### Task requirements:
For this exercise, repeat every line of the material exactly.

### Data below:
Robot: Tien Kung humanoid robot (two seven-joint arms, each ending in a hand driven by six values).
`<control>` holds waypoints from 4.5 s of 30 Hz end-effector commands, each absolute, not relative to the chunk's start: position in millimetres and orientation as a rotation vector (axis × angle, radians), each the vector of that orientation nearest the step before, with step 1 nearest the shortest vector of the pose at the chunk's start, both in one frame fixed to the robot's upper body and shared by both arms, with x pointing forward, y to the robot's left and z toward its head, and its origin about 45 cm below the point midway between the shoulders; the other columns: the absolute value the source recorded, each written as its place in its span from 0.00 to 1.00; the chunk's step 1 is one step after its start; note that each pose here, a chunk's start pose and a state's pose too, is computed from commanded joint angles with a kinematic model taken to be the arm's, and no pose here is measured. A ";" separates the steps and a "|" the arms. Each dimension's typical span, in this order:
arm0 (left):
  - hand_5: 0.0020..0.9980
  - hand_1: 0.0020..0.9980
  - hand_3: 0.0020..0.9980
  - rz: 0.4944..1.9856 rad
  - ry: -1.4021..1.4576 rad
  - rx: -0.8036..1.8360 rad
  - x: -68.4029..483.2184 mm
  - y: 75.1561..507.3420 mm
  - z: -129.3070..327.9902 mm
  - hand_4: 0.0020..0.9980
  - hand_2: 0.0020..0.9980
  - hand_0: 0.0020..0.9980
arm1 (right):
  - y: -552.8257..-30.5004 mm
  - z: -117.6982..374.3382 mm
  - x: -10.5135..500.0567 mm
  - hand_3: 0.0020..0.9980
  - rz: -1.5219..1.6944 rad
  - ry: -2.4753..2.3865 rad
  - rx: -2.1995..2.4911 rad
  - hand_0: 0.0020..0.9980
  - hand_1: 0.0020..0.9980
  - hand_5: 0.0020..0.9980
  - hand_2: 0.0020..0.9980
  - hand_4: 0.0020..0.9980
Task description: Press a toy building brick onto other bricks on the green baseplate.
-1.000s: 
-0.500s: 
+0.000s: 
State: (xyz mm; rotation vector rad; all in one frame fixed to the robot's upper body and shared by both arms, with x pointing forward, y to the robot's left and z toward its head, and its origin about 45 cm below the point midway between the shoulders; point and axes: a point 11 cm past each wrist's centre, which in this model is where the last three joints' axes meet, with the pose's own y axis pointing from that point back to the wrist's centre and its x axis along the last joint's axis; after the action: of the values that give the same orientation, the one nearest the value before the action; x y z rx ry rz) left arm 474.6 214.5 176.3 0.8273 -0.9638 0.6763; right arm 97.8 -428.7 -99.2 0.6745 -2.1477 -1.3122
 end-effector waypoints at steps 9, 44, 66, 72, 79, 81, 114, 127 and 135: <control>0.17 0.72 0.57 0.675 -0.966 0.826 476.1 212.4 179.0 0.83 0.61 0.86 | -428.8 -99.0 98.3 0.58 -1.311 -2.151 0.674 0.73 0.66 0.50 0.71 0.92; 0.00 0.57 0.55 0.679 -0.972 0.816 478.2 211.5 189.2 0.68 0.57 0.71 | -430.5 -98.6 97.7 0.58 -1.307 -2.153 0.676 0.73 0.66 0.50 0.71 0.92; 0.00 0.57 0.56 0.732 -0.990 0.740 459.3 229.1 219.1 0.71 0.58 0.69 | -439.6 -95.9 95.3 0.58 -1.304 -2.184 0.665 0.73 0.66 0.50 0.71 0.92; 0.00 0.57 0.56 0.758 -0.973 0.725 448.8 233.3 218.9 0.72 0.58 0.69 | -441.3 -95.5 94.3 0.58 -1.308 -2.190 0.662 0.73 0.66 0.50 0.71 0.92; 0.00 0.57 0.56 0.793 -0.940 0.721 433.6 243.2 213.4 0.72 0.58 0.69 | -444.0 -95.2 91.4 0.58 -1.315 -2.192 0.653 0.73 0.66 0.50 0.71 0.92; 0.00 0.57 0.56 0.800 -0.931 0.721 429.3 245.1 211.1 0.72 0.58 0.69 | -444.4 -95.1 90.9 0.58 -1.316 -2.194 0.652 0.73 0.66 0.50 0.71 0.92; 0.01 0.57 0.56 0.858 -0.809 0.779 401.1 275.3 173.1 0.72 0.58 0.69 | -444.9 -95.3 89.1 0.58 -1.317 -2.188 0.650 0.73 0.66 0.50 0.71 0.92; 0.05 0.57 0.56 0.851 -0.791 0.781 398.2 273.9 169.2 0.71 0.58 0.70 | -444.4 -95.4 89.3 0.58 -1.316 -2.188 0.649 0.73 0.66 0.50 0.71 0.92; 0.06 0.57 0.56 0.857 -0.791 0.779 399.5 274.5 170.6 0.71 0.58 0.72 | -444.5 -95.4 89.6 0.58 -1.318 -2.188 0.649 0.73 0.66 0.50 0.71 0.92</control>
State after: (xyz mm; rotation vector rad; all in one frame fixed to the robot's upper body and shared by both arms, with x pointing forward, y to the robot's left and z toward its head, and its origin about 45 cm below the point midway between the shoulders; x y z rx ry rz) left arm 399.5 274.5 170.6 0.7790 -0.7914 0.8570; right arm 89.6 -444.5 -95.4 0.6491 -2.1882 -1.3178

### Answer box:
Robot: Tien Kung humanoid robot (two seven-joint arms, each ending in a hand driven by six values).
`<control>` holds waypoints from 4.5 s of 30 Hz end-effector commands, each absolute, not relative to the chunk's start: position in millimetres and orientation as a rotation vector (axis × angle, radians), each the vector of that orientation nearest the step before, with step 1 nearest the shortest vector of the pose at the chunk's start, both in one frame fixed to the robot's upper body and shared by both arms, with x pointing forward, y to the robot's left and z toward its head, and its origin about 45 cm below the point midway between the shoulders; the other columns: the absolute value the source recorded, each written as its place in its span from 0.00 to 1.00; the chunk's step 1 is one step after its start; note that each pose here, a chunk's start pose and a state's pose too, is computed from commanded joint angles with a kinematic model taken to be the arm's, and no pose here is measured. A ";" separates the steps and a "|" the arms. Each dimension's typical span, in this order:
arm0 (left):
  - hand_5: 0.0020..0.9980
  - hand_1: 0.0020..0.9980
  - hand_3: 0.0020..0.9980
  - rz: 0.4944..1.9856 rad
  - ry: -1.4021..1.4576 rad
  - rx: -0.8036..1.8360 rad
  - x: -68.4029..483.2184 mm
  - y: 75.1561..507.3420 mm
  - z: -129.3070..327.9902 mm
  - hand_4: 0.0020..0.9980
  - hand_2: 0.0020..0.9980
  - hand_0: 0.0020..0.9980
arm1 (right):
  - y: -552.8257..-30.5004 mm
  - z: -117.6982..374.3382 mm
  - x: -10.5135..500.0567 mm
  - hand_3: 0.0020..0.9980
  - rz: -1.5219..1.6944 rad
  - ry: -2.4753..2.3865 rad
  - rx: -2.1995..2.4911 rad
  - hand_0: 0.0020..0.9980
  - hand_1: 0.0020..0.9980
  - hand_5: 0.0020..0.9980
  - hand_2: 0.0020..0.9980
  - hand_4: 0.0020..0.9980
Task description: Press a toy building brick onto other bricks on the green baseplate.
-1.000s: 
-0.500s: 
+0.000s: 
State: (xyz mm; rotation vector rad; all in one frame fixed to the robot's upper body and shared by both arms, with x pointing forward, y to the robot's left and z toward its head, and its origin about 45 cm below the point midway between the shoulders; point and axes: a point 11 cm past each wrist's centre, which in this model is where the last three joints' axes meet, with the pose's own y axis pointing from that point back to the wrist's centre and its x axis along the last joint's axis; after the action: of the values that give the same orientation, the one nearest the value before the action; x y z rx ry rz) left arm 474.6 214.5 176.3 0.8273 -0.9638 0.6763; right arm 97.8 -428.7 -99.2 0.6745 -2.1477 -1.3122
 end-effector waypoints at steps 9, 44, 66, 72, 79, 81, 114, 127 and 135: <control>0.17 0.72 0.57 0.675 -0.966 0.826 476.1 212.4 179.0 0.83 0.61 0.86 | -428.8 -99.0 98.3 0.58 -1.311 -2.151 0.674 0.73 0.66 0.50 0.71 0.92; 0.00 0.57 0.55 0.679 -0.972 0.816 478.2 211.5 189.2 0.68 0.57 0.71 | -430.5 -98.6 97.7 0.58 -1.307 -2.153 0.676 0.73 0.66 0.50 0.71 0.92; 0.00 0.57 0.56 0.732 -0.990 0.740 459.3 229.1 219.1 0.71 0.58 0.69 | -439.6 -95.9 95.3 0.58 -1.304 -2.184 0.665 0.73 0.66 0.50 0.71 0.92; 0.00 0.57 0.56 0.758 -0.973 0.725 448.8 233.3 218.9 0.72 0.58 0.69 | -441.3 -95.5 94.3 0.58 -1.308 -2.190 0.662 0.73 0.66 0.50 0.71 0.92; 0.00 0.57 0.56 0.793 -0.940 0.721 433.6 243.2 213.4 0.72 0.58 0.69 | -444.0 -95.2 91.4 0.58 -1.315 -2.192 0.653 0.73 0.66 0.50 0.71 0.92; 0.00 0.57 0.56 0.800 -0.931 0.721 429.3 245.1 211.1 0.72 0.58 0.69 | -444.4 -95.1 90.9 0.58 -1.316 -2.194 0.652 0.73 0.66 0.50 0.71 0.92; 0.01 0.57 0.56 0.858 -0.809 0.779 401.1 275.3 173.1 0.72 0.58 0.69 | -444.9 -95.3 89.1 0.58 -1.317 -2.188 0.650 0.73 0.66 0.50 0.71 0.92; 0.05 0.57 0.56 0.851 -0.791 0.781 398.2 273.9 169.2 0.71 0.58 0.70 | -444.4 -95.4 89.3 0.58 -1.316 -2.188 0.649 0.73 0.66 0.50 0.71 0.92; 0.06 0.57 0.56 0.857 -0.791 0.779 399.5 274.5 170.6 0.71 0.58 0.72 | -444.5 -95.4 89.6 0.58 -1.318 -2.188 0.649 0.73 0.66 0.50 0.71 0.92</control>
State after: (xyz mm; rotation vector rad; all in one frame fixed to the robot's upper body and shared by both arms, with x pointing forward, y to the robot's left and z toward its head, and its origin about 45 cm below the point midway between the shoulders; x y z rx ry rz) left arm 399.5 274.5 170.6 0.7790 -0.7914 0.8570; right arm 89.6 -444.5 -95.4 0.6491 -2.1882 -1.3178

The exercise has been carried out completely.